I am thinking that when I use the udderly ez, that I will add one of those refreezable ice cube things inside the bottle when I milk.. It should get it on its way to cold


----------



## dannyduprey (Jun 8, 2010)

My favorite way is to make Jello sugar-free chocolate pudding, the cooked kind. It's great. Also in coffee, on cereal, usual ways.


----------



## FunnyRiverFarm (Sep 13, 2008)

Mmmmm...I drink it and use it for cheese, yogurt, custard, pudding, fudge, soap...in anything you'd use milk ordinarily! 

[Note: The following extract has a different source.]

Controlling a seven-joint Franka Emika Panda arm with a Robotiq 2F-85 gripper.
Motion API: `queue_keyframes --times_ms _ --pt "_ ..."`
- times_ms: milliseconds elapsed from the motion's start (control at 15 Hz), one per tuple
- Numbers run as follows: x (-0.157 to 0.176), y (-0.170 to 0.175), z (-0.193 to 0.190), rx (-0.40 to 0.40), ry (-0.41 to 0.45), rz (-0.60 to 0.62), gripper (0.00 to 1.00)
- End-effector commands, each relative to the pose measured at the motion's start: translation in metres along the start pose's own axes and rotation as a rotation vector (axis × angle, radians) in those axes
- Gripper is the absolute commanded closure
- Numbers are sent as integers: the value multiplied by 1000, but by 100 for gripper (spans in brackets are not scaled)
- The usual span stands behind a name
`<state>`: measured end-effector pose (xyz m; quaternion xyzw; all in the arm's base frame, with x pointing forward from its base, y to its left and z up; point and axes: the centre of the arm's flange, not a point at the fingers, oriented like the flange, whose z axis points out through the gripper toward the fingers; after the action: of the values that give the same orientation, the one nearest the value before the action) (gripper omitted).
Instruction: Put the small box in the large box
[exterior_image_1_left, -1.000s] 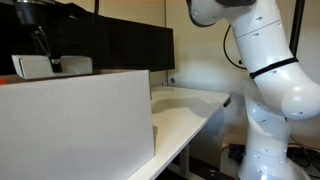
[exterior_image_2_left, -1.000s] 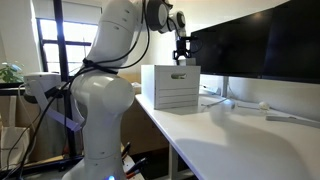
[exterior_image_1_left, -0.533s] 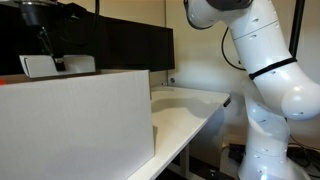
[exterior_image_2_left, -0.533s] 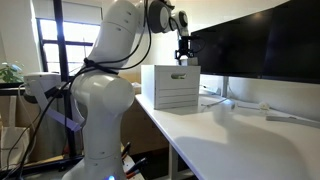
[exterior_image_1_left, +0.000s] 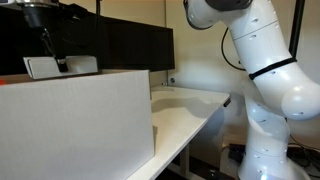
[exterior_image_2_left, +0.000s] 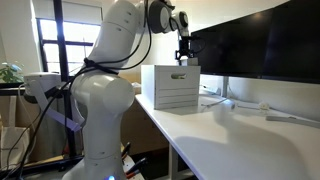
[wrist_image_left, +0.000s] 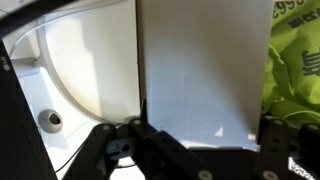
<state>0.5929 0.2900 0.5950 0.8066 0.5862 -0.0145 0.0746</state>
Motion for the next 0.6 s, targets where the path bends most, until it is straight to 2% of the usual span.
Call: queue_keyframes --times_ms 0,133,200,267,400,533 --pt "0 -2 -5 8 -13 24 42" --pt "0 -3 -6 8 -14 24 42" --pt "0 -3 -7 8 -19 27 33" --pt "0 -4 -7 9 -18 27 4" --pt "-1 -4 -7 11 -19 27 0" --pt "-1 -4 -7 12 -19 28 0"
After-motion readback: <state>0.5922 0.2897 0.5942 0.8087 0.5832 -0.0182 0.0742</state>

The fudge recipes on that Liz has on her website are wonderful and very easy! I just made 2 batches of it this past weekend for a graduation party--It was a hit!


----------



## K-Ro (Oct 14, 2007)

Almost all of my milk goes toward soaping. We do have some baby kittens and rabbits that are drinking some too. But as kids are still on moms, we aren't getting all of the milk.


----------



## Realfoodmama (Apr 13, 2010)

I use most of it for cooking/baking, drinking and cheese making. I have never tried soap as I don't like the idea of having lye around my two year old.

I also give some away to friends.


----------



## CrossCreekTX (Aug 10, 2009)

Been too hot for cheesemaking so I'm freezing the excess. Thinking of getting a couple of calves next spring. The extra milk will be great to get them started.


----------



## sound4hound (Jun 15, 2010)

I can't believe nobody mentioned custard! This is an awesome recipe! I have also made goat cheese that is great on any salad.
Vanilla Goat's Milk Custard
This easy vanilla custard will bring back memories of childhood. Serve it with low-fat chocolate cookies. 
•	2 cups cold goat's milk
•	2 eggs
•	1/3 cup sugar
•	2 tablespoons cornstarch
•	1/8 teaspoon salt
•	2 teaspoons butter
•	1 to 2 teaspoons vanilla
In medium saucepan, combine cold milk and eggs. Beat well. Add sugar,cornstarch and salt. Mix to thoroughly combine. 
Set over medium heat. Cook 5 to 7 minutes, whisking constantly, or until mixture thickens. Remove from heat. Stir in butter and vanilla. Pour into 4 (6-ounce) heat-proof custard cups or dessert bowls. 
Let cool. Cover with plastic wrap and refrigerate 30 minutes, or until pudding consistency. 
Makes 4 servings.


----------



## Epona142 (May 26, 2008)

Hubby drinks it. 

ALL of it!!

Someday I will make cheese...when I figure out how to hide the milk long enough.


----------